Lemma 2 can be seen as a variant of Theorem 3.3 from Vuong (1989) under the SEM settings with general discrepancy function \(\mathcal{D}\). The proof of part (1) relies on the consistency and the asymptotic distribution of an MDF estimator under misspecified SEM models (see Satorra, 1989; Shapiro, 1983, 1984, 2007). Similar results can be also found in Satorra and Bentler (2001). Part (2) can be justified by the Delta method if we treat the discrepancy function as a function of a sample covariance vector (see Shapiro, 2009 for more general results). The complete proof of Lemma 2 can be found in the online supplemental material.

Because the consistency of the MDF estimator is crucial for deriving our results, the technical details of Theorem 1 in Shapiro (1984) are briefly discussed here. The consistency of an MDF estimator depends on the following: (a) \(\mathcal{D}\left( {\sigma _\alpha \left( {\theta _\alpha } \right) ,\sigma } \right) \) is a continuous function in both \(\theta _\alpha \) and \(\sigma \); (b) \(\Theta _\alpha \) is compact; (c) \(\theta _\alpha \) is conditionally identified at \(\theta _\alpha ^{*} \in \Theta _\alpha \), given \(\sigma =\sigma ^{0}\); (d) s is a consistent estimator for \(\sigma \). Obviously, (a) is implied by our conditions C and D. (b) is satisfied by the part (2) of Condition E. Part (1) of Condition E implies (c) to be true.

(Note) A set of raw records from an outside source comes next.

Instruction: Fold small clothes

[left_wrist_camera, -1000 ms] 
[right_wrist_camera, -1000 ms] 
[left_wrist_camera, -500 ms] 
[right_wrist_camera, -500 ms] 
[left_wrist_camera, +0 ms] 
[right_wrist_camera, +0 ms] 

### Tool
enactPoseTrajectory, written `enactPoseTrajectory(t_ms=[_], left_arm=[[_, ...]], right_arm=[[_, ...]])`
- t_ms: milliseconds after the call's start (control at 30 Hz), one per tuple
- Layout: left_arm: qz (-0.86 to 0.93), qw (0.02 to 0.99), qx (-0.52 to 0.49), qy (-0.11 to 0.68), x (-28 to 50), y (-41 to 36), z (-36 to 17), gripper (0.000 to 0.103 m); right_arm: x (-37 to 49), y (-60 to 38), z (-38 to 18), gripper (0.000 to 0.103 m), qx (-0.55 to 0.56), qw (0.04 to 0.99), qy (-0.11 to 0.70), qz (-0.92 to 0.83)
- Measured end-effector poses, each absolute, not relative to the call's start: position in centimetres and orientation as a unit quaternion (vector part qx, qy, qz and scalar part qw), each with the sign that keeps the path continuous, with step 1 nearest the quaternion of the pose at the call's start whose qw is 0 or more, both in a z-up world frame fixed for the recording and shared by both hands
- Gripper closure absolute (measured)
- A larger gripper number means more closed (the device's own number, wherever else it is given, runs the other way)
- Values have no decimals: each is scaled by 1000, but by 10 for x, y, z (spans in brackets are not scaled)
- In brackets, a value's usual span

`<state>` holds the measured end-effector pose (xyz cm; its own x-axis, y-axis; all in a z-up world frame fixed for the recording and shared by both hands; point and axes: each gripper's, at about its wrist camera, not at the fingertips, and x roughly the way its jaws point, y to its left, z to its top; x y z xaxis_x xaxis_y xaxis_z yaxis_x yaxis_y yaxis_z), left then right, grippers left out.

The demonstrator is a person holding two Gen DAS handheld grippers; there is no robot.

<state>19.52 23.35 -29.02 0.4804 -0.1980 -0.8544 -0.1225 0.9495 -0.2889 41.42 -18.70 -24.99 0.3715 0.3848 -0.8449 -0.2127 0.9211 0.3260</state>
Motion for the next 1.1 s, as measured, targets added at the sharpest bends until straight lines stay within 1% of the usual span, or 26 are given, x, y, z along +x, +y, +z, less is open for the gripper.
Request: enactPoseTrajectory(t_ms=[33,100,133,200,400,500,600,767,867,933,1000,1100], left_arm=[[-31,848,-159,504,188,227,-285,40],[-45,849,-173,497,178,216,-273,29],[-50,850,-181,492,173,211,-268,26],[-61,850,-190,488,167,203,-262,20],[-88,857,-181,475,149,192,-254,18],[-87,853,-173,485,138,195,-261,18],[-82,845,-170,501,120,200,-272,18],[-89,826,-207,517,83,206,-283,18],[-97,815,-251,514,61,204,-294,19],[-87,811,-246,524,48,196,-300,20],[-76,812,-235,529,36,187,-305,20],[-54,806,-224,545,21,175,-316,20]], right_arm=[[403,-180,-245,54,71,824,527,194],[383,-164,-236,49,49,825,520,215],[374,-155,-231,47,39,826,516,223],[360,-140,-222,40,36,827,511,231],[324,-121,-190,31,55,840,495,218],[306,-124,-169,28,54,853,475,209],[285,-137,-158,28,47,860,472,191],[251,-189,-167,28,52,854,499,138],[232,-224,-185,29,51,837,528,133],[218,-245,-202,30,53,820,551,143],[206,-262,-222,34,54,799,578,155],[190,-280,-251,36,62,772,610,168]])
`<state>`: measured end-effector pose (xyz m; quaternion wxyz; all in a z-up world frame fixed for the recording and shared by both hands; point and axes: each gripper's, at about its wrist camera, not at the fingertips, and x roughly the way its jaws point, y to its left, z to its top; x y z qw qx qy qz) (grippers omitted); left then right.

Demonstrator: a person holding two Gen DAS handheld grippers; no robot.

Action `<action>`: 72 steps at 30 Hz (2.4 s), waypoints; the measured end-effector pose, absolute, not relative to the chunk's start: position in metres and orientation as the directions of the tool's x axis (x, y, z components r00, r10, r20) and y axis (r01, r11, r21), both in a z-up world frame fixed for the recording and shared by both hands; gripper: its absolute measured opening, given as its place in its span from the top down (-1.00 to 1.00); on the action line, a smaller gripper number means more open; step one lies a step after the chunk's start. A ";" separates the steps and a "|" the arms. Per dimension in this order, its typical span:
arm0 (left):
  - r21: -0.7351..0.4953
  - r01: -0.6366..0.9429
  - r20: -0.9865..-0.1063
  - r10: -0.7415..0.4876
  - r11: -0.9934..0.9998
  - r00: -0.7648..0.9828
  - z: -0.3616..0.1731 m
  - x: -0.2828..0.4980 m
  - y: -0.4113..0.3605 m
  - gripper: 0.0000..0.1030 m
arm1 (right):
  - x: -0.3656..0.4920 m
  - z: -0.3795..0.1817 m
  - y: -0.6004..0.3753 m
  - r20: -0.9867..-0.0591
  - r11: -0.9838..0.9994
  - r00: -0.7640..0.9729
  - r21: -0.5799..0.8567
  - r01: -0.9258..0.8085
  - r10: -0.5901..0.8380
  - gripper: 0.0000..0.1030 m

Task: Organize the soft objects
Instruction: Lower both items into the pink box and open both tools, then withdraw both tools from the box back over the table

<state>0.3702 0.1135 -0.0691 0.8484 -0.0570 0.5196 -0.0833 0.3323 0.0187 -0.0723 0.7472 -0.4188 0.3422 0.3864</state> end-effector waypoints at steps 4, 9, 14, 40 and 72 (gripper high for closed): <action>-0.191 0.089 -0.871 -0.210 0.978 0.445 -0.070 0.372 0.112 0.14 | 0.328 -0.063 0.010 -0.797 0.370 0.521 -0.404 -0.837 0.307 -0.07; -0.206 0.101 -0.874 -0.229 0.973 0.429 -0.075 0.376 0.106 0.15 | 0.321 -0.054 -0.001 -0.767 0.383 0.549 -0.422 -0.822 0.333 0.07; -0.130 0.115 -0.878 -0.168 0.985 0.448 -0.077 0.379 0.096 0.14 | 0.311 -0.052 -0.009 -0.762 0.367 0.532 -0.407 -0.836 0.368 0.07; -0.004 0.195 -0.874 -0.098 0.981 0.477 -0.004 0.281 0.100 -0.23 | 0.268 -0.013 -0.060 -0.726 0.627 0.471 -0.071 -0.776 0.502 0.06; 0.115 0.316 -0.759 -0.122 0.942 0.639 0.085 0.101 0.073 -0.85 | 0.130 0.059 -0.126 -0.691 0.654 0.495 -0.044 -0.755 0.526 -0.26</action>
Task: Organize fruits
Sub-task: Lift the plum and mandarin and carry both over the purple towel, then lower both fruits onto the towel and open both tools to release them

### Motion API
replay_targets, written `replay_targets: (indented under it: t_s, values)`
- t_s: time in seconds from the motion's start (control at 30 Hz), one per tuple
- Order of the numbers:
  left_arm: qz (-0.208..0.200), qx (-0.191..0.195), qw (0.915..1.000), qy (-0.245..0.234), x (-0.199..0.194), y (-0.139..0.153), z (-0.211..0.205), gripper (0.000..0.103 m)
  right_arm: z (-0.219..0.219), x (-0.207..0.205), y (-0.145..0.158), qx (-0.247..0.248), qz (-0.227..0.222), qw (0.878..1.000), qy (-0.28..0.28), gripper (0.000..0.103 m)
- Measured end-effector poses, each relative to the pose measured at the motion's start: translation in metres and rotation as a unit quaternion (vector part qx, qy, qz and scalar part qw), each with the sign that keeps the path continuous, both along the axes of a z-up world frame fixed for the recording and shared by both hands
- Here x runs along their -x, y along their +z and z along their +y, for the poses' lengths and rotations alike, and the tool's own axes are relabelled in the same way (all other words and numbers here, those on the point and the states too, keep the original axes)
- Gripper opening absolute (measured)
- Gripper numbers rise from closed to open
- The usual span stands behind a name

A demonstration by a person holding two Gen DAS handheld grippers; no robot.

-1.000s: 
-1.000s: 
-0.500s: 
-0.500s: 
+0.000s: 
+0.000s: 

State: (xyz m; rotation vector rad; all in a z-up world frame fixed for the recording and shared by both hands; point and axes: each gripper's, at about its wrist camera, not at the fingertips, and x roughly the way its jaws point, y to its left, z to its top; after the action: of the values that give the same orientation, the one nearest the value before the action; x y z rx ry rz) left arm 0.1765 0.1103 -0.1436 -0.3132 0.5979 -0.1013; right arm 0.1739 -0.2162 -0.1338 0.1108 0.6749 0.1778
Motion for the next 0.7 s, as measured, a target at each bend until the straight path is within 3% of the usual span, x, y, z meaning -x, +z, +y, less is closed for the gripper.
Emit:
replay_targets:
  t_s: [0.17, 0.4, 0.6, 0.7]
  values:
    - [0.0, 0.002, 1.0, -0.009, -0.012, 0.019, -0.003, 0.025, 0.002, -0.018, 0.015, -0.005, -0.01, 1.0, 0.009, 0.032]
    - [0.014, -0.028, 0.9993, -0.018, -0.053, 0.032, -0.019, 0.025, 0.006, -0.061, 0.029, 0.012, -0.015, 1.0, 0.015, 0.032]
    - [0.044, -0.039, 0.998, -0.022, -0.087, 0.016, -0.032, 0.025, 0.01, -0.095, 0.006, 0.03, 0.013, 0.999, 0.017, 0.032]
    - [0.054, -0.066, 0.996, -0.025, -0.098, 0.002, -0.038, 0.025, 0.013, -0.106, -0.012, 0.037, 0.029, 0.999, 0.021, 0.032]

Finally, (d) can be obtained by using Condition A. Shapiro (1984) also observed that in practice the compactness of \(\Theta _\alpha \) does not hold. Hence, Shapiro proposed the condition of inf-boundedness: There exists a \(\delta >\mathcal{D}\left( {\sigma _\alpha \left( {\theta _\alpha ^{*} } \right) ,\sigma ^{0}} \right) \) and a compact subset \(\Theta _\alpha ^{*} \subset \Theta _\alpha \) such that \(\left\{ {\theta _\alpha |\mathcal{D}\left( {\sigma _\alpha \left( {\theta _\alpha } \right) ,\sigma } \right) <\delta } \right\} \subset \Theta _\alpha ^{*} \) whenever \(\sigma \) is in the neighborhood of \(\sigma ^{0}\). Under this condition, the minimization actually takes place on \(\Theta _\alpha ^{*} \) for all \(\sigma \) near \(\sigma ^{0}\). Although it may not be easy to justify the inf-boundedness condition for all types of SEM models, finding a counterexample of practical interest is also difficult.

Proof of Theorem 1

  1. (1)

    If \(\mathcal{A}_d =\mathcal{A}\), part (1) holds trivially. For \(\mathcal{A}\backslash \mathcal{A}_d \ne \emptyset \), by Lemma 1, we only need to show

    $$\begin{aligned} {\mathbb {P}}\left( {IC_{k_N } \left( {\alpha _d } \right) >IC_{k_N } \left( \alpha \right) } \right) \rightarrow 0, \end{aligned}$$

    for each \(\alpha _d \in \mathcal{A}_d \) and \(\alpha \in \mathcal{A}\backslash \mathcal{A}_d \). Since \(IC_{k_N } \left( {\alpha _d } \right) \longrightarrow _P \mathcal{D}^{*}\left( {\alpha _d } \right) \) and \(IC_{k_N } \left( \alpha \right) \longrightarrow _P \mathcal{D}^{*}\left( \alpha \right) >\mathcal{D}^{*}\left( {\alpha _d } \right) \) under \(k_N =O_{\mathbb {P}} \left( {N^{-1}} \right) \), given \(\epsilon >0\) we can find \(N\left( \epsilon \right) \) such that \({\mathbb {P}}\left( {IC_{k_N } \left( {\alpha _d } \right) >\frac{\mathcal{D}^{*}\left( \alpha \right) +\mathcal{D}^{*}\left( {\alpha _d } \right) }{2}} \right) <\frac{\epsilon }{2}\) and \({\mathbb {P}}\left( {IC_{k_N } \left( \alpha \right)<\frac{\mathcal{D}^{*}\left( \alpha \right) +\mathcal{D}^{*}\left( {\alpha _d } \right) }{2}} \right) <\frac{\epsilon }{2}\) whenever \(N>N\left( \epsilon \right) \). Hence, we have \({\mathbb {P}}\left( {IC_{k_N } \left( {\alpha _d } \right) >IC_{k_N } \left( \alpha \right) } \right) <\epsilon \) if \(N>N\left( \epsilon \right) \).

  2. (2)

    Let \(\alpha \) denote any element in \(\mathcal{A}_d \backslash \alpha _d^{*} \). Since the event \(\left\{ {IC_{k_N } \left( {\alpha _d^{*} } \right) -IC_{k_N } \left( \alpha \right) >0} \right\} \) is contained in \(\left\{ {{\hat{\alpha }}_N \in \mathcal{A}_d \backslash \alpha _d^{*} } \right\} \), we have \({\mathbb {P}}\left( {{\hat{\alpha }}_N \in \mathcal{A}_d \backslash \alpha _d^{*} } \right) \ge {\mathbb {P}}\left( IC_{k_N } \big ( {\alpha _d^{*} } \right) -IC_{k_N } \left( \alpha \right) >0 \big )\).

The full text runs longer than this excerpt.